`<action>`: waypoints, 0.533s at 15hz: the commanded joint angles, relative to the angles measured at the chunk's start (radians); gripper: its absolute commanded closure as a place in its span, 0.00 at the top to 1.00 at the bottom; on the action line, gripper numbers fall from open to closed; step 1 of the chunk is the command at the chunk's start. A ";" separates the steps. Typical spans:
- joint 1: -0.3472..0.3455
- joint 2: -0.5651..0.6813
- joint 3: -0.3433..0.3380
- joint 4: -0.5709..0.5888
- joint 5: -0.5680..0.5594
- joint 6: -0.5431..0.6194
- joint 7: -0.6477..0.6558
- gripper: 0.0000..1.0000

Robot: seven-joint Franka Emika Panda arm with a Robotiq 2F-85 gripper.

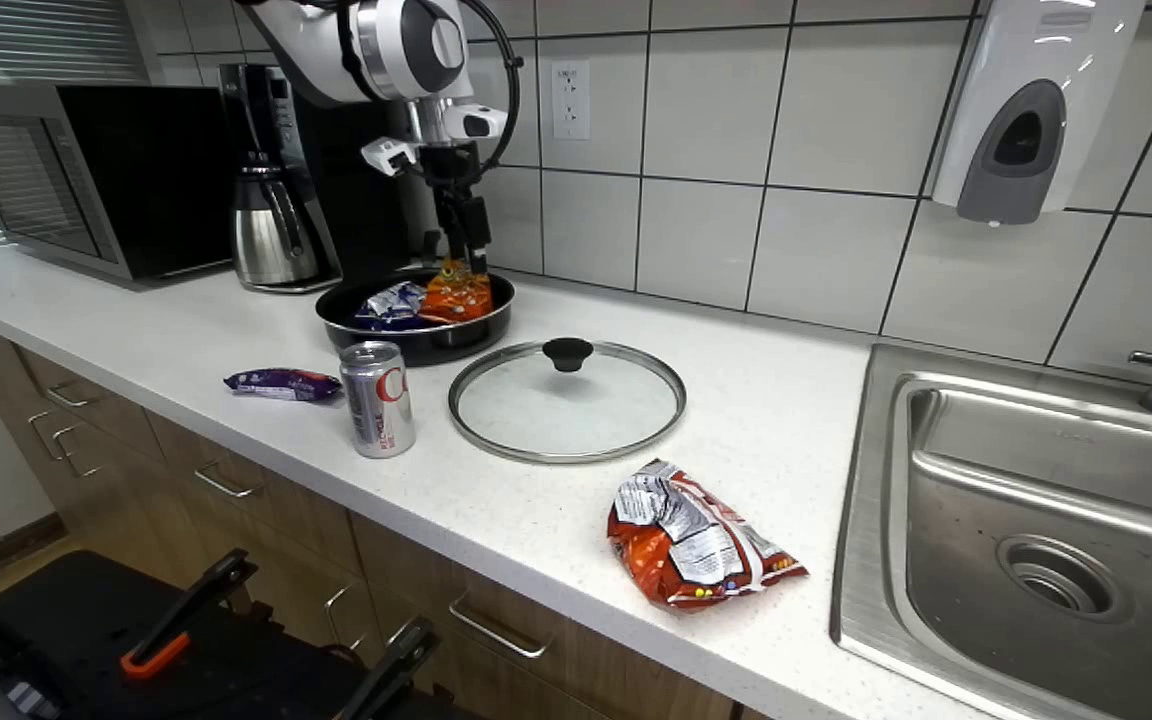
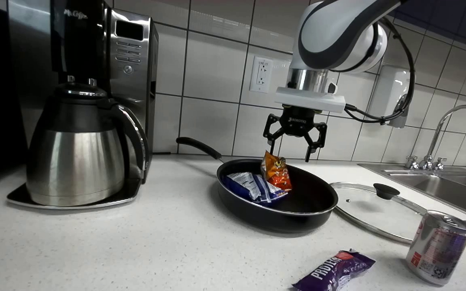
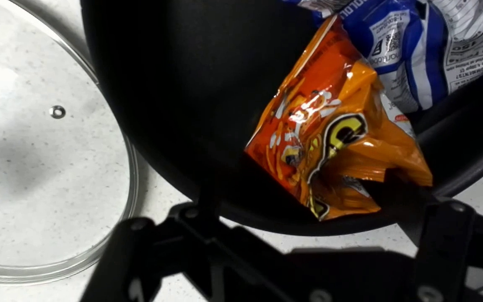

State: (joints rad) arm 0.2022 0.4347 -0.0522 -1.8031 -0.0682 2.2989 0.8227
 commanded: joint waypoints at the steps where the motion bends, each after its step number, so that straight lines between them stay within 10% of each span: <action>1: 0.008 0.009 -0.001 0.018 -0.018 -0.036 0.027 1.00; 8: 0.010 0.056 0.001 0.031 -0.012 -0.062 0.018 1.00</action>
State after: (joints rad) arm 0.2046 0.4690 -0.0510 -1.8031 -0.0682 2.2811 0.8227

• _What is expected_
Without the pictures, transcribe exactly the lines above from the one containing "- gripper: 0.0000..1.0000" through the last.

• _Written solution_
- gripper: 0.0000..1.0000

Robot: seven-joint Franka Emika Panda arm with a Robotiq 2F-85 gripper.


State: (joints rad) arm 0.2022 0.4347 -0.0522 -1.8031 -0.0682 2.2989 0.8227
 commanded: joint waypoints at the steps where the motion bends, each after its step number, so that straight lines between them stay within 10% of each span: <action>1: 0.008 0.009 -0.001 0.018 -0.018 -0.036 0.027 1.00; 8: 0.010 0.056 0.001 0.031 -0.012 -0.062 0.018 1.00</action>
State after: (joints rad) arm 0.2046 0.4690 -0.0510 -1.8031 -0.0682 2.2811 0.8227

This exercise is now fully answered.